Шорпачев едва узнал Ивана Александровича, поседевшего, осунувшегося, раздавленного непомерным горем. Слов утешения сказано не было. Ни у кого не могло найтись таких слов в те минуты, и Борис просто протянул Вудруму запаянную жестянку.
Да, она не у Шираста. И не пришлось даже отбивать ее у бежавшего в панике ученого. Еще в Макими, запаивая коробку с добытыми находками, Шорпачев запаял их две. Настоящую сохранял сам, уже тогда не доверяя Ширасту, подозревая, что рано или поздно он попытается ее похитить. Так оно и случилось: Шираст, удирая, прихватил жестянку, наполненную ничего не стоящими обломками.
— Подобрать точно такую же коробку было просто, Иван Александрович, они из-под датского консервированного масла, а вот взвесить обе, чтобы никто не заметил разницы, — это было потруднее. Ну, а к Ладье двойника не подберешь.
Иван Александрович немного оживился. Он понял, что надо спешить, что яд упорно овладевает телом. Еще несколько минут — и будет упущена внезапно открывавшаяся последняя возможность написать и отправить завещание. Над чувствами взял верх разум. Вудрум вновь нашел в себе силы: ученый стал в нем сильнее отца, и он принялся за письмо Арнсу Парсету.
«…Вот и все, дорогой друг! Теперь Вы знаете, если дойдет до Вас это письмо, как все нелепо получилось и какой трагедией все закончилось.
Много лет я стремился разгадать тайну Небесного Гостя, и теперь, когда мы прикоснулись к самому сокровенному, я раздавлен. Последние силы собираю для того, чтобы распорядиться наиболее важным и пугающим, что было добыто нами. Не оставляет мысль о зародышах. Кто знает, как величественно и как опасно затаенное в этих крупинках? Может быть, в них гибель для всего живущего на Земле, а может быть, великая, поистине божественная сила созидания или даже нечто просто непостижимое для нас, еще не ведающих, что творится в бесконечных мирах Вселенной.
Признаюсь, дорогой, мне страшно. Вы знаете, как я верю в гений человеческого разума, в его грядущее торжество. Но готовы ли мы сейчас к великому сражению? Думаю — нет. Человек только формируется, еще не создал такого общества, которое было бы избавлено от угнетения, вражды. Придет время, возмужает человечество, и оно будет в силах вступить в борьбу с неведомой, быть может, грозной и могучей силой космоса. Человек не только победит эту силу, но и заставит служить себе, сделает ее помощницей на пути к будущему. Верю!
Но пока…
Дорогой Парсет, только Вы можете понять мои сомнения, но Вы так далеко. Очень нужны мне именно сейчас ваши дружеские слова, ваша поддержка и мудрый совет. Но Вы слишком далеко. Нас разделяют не только 10.000 миль, но и вечность. Да, мои часы сочтены, и сейчас я должен принять решение. Мысленно советуюсь с Вами. Зная Вас, я стараюсь поступить так, как бы поступили Вы, и решаю… Открывать миру находку рано!
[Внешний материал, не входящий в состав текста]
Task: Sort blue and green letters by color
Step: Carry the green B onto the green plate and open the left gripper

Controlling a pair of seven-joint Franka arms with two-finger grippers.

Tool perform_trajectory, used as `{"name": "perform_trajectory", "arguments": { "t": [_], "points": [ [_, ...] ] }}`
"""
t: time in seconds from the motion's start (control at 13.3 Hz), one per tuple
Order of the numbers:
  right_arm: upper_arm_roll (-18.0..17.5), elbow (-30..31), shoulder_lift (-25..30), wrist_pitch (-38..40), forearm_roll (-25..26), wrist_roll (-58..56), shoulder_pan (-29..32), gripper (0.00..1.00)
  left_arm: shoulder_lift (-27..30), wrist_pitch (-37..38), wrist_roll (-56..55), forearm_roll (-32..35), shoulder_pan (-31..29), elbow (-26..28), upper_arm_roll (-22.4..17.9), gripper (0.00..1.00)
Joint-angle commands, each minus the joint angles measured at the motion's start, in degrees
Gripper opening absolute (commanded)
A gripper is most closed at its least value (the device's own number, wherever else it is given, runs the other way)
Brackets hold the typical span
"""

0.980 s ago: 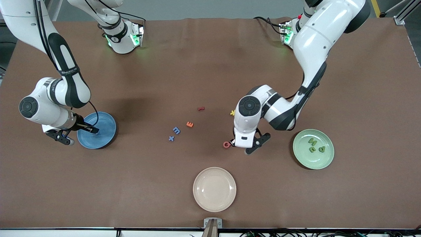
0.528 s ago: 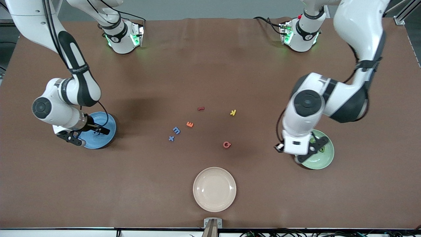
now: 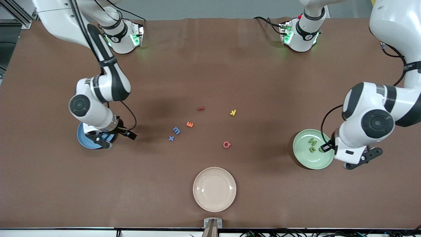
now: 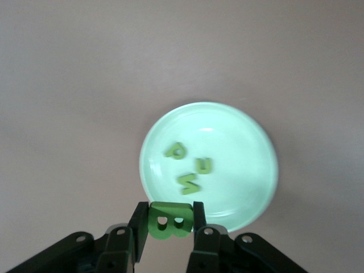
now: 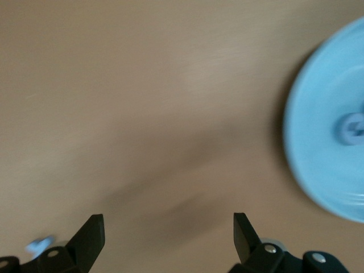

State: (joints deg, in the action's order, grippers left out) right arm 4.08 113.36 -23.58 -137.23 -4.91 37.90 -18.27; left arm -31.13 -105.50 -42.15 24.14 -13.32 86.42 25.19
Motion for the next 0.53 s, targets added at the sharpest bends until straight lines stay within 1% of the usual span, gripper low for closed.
{"name": "perform_trajectory", "arguments": {
  "t": [0.0,0.08,0.15,0.23,0.45],
  "points": [
    [0.40,-7.43,-6.20,0.03,-0.72,1.12,-4.66,1.00,-1.03,-1.19,4.52,-0.68,-2.66,3.40,0.56,0.00],
    [0.40,-8.76,-7.78,0.03,-2.29,1.03,-6.41,1.00,-1.47,-2.24,5.75,-0.50,-3.63,4.45,0.47,0.00],
    [0.40,-9.64,-8.76,0.12,-3.08,0.77,-7.99,1.00,-2.95,-3.47,5.85,-0.85,-4.34,4.37,0.47,0.00],
    [0.40,-10.43,-10.16,0.12,-3.18,0.51,-8.79,1.00,-4.71,-4.53,5.41,-0.24,-4.34,4.29,0.39,0.00],
    [-0.13,-11.06,-12.36,-1.63,-3.27,0.42,-10.64,1.00,-8.49,-11.63,5.24,-0.85,-5.66,4.29,0.12,0.02]
  ]
}}
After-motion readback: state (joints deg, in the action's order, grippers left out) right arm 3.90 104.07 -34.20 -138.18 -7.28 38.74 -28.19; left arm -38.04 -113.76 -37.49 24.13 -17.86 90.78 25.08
Все найденное нами я погребаю. Завещаю открыть тайник только тогда, когда мои наследники по духу будут в состоянии овладеть великой силой неведомой жизни.
О тайнике знает только один человек. Я верю ему так же, как и Вам, а этим сказано все. С ним, с Борисом Евграфовичем Шорпачевым, я передаю это письмо и свои дневники. Попадет ли оно в ваши руки? Не знаю. Но ничего не поделаешь — другого выхода нет…
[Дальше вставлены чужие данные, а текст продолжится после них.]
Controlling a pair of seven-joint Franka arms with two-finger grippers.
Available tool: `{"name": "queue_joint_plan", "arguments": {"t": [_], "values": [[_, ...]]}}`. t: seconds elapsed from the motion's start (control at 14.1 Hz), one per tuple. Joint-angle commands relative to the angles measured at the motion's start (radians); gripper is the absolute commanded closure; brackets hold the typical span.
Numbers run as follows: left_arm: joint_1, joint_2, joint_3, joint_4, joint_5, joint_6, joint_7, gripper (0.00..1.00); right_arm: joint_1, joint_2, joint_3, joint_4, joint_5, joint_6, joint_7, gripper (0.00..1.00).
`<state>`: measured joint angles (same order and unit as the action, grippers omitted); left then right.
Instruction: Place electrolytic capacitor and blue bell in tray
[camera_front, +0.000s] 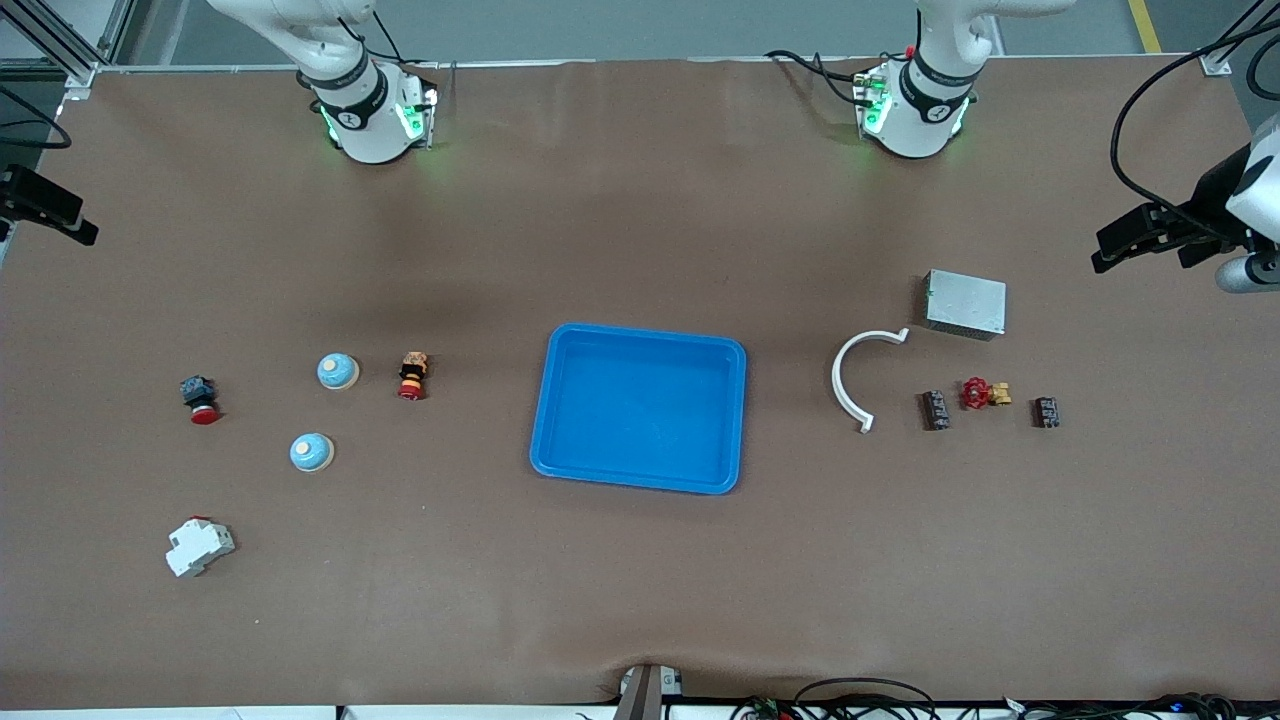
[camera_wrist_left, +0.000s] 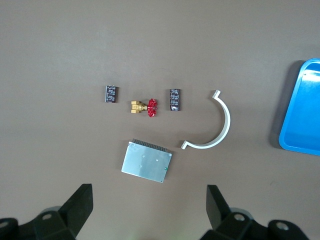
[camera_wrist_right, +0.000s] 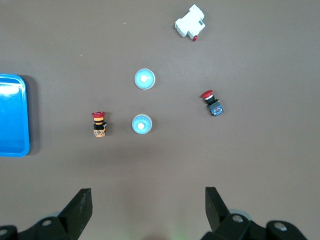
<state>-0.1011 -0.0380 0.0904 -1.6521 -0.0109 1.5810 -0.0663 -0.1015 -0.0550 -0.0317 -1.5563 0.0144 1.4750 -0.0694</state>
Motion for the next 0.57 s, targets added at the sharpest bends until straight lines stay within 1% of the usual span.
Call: {"name": "queue_joint_plan", "arguments": {"t": [0.0,0.28,0.49], "values": [[0.003,0.000,-0.001,0.000,-0.003,0.007,0.000,0.00,-0.009,0.006,0.009,0.013,0.009,-0.004,0.010,0.00],[0.001,0.015,-0.001,0.026,-0.003,0.005,0.008,0.00,-0.007,0.006,0.007,0.013,0.009,-0.002,0.010,0.00],[0.011,0.020,0.003,0.025,-0.003,0.004,0.016,0.00,-0.009,0.006,0.007,0.013,0.009,-0.002,0.010,0.00]]}}
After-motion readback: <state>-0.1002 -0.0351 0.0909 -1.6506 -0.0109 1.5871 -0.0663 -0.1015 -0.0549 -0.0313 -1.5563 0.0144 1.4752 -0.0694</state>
Страшно подумать о Натали. Сделайте что возможно для нее. Передайте: в последние минуты я был с ней.
Верьте, дорогой Парсет, я сделал все возможное для науки.
Иван Александрович попросил Бориса вскрыть жестяную коробку. Когда это удалось, Вудрум вынул оттуда зерна и с его помощью уложил их в тайник.
Жестянку с окаменевшей рукой легендарной Лавумы, веткой из священной рощи и кусочком метеорита Вудрум отдал Шорпачеву с просьбой передать все это в Национальный музей Паутоо в Макими.